• **What you should do**
Restate the data below word for word, omitting pictures.

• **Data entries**

● ● ● ● ● ● ●

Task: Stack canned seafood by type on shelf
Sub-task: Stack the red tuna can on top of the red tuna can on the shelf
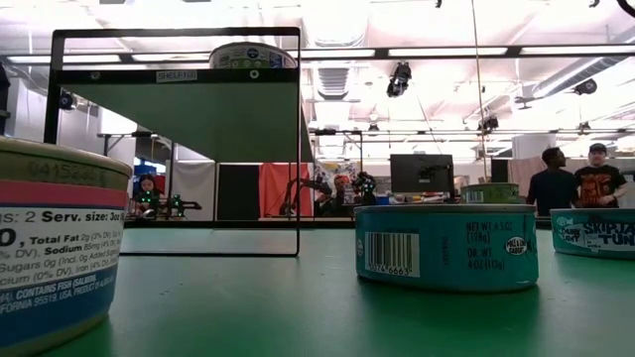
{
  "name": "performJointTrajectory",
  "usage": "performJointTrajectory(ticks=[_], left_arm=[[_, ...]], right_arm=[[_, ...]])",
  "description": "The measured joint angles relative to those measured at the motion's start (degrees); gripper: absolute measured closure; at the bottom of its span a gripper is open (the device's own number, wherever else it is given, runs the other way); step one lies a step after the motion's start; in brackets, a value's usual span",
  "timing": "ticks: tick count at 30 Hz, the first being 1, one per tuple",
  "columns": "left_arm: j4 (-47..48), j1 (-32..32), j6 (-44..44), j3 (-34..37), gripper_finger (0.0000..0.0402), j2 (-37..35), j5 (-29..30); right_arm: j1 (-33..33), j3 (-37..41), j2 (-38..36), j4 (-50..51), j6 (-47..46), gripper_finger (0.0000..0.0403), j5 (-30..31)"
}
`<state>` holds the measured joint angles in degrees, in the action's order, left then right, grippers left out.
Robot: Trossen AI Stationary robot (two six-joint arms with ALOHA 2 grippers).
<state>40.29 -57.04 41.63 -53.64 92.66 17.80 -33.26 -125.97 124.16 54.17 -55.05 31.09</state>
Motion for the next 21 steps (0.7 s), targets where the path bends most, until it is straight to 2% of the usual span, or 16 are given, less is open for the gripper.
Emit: performJointTrajectory(ticks=[7, 21], left_arm=[[0.4, -0.8, 0.8, 0.1, 0.0402, 0.0, 0.7], [1.5, -5.1, 8.7, 0.9, 0.0402, 0.0, 5.0]], right_arm=[[0.0, 0.0, 0.0, 0.0, 0.0, 0.0394, 0.0], [-0.1, 0.0, 0.0, 0.0, -0.7, 0.0394, 0.0]])
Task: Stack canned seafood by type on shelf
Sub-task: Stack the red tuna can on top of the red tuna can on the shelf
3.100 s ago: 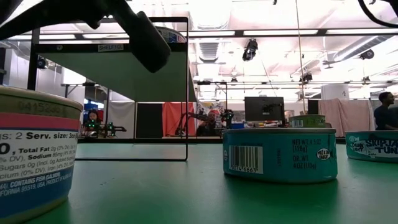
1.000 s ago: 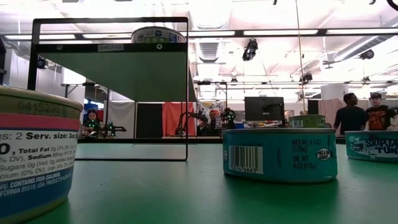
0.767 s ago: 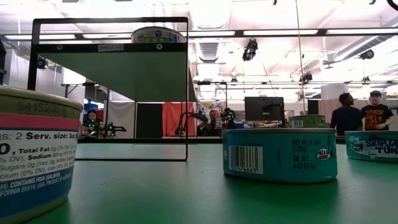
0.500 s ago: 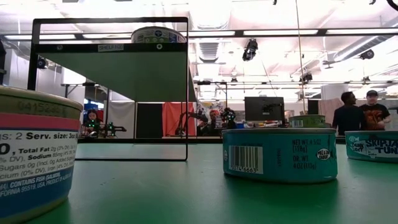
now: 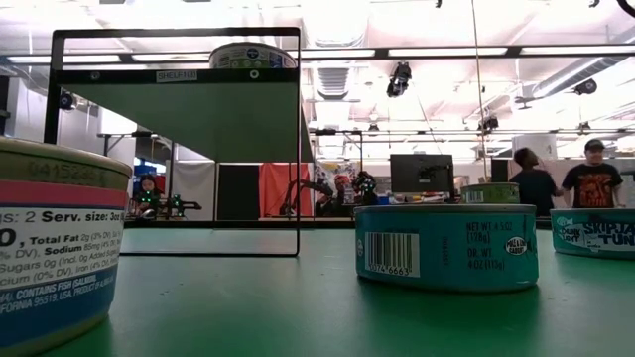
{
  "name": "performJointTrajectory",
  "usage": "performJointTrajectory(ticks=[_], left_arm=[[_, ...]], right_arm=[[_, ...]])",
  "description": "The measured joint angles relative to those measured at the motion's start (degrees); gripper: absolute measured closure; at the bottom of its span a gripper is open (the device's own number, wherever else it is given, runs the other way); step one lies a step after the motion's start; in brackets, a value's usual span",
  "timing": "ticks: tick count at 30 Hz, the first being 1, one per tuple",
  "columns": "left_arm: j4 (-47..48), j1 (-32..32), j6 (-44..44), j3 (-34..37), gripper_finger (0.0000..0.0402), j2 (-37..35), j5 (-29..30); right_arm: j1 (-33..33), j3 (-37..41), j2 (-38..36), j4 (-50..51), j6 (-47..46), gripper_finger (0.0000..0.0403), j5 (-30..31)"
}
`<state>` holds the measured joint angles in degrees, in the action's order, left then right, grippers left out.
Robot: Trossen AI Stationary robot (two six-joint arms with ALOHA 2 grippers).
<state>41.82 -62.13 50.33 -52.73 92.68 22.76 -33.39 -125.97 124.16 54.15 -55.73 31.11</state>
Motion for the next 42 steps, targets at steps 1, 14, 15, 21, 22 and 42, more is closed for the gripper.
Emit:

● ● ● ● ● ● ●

• **Solution to this problem**
Task: Stack canned seafood by type on shelf
Sub-task: Stack the red tuna can on top of the red tuna can on the shelf
{
  "name": "performJointTrajectory",
  "usage": "performJointTrajectory(ticks=[_], left_arm=[[_, ...]], right_arm=[[_, ...]])",
  "description": "The measured joint angles relative to those measured at the motion's start (degrees); gripper: absolute measured closure; at the bottom of its span a gripper is open (the device's own number, wherever else it is given, runs the other way); step one lies a step after the motion's start; in brackets, a value's usual span",
  "timing": "ticks: tick count at 30 Hz, the first being 1, one per tuple",
  "columns": "left_arm: j4 (-47..48), j1 (-32..32), j6 (-44..44), j3 (-34..37), gripper_finger (0.0000..0.0402), j2 (-37..35), j5 (-29..30); right_arm: j1 (-33..33), j3 (-37..41), j2 (-38..36), j4 (-50..51), j6 (-47..46), gripper_finger (0.0000..0.0403), j5 (-30..31)"
}
`<state>` holds the measured joint angles in degrees, in the action's order, left then right, grippers left out.
Robot: Trossen AI Stationary robot (two six-joint arms with ALOHA 2 grippers).
<state>40.29 -57.04 41.63 -53.64 92.66 17.80 -33.26 -125.97 124.16 54.17 -55.05 31.09</state>
Motion for the next 21 steps (0.7 s), targets where the path bends most, until it is straight to 2% of the usual span, or 16 are given, less is open for the gripper.
Emit: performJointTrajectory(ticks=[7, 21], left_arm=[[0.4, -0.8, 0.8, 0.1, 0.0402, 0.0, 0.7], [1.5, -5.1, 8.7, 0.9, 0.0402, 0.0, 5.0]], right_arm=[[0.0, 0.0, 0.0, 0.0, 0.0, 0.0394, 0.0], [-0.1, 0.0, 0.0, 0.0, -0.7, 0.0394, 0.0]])
Task: Stack canned seafood by type on shelf
Sub-task: Stack the red tuna can on top of the red tuna can on the shelf
3.100 s ago: 
1.000 s ago: 
0.767 s ago: 
0.500 s ago: 
now: 
{
  "name": "performJointTrajectory",
  "usage": "performJointTrajectory(ticks=[_], left_arm=[[_, ...]], right_arm=[[_, ...]])",
  "description": "The measured joint angles relative to those measured at the motion's start (degrees); gripper: absolute measured closure; at the bottom of its span a gripper is open (the device's own number, wherever else it is given, runs the other way); step one lies a step after the motion's start; in brackets, a value's usual span",
  "timing": "ticks: tick count at 30 Hz, the first being 1, one per tuple",
  "columns": "left_arm: j4 (-47..48), j1 (-32..32), j6 (-44..44), j3 (-34..37), gripper_finger (0.0000..0.0402), j2 (-37..35), j5 (-29..30); right_arm: j1 (-33..33), j3 (-37..41), j2 (-38..36), j4 (-50..51), j6 (-47..46), gripper_finger (0.0000..0.0403), j5 (-30..31)"
}
`<state>` holds the measured joint angles in degrees, in the action's order, left then right, grippers left out.
Robot: Trossen AI Stationary robot (two six-joint arms with ALOHA 2 grippers).
<state>41.82 -62.13 50.33 -52.73 92.68 22.76 -33.39 -125.97 124.16 54.15 -55.73 31.11</state>
Motion for the next 42 steps, targets at steps 1, 14, 15, 21, 22 and 42, more is closed for the gripper.
Emit:

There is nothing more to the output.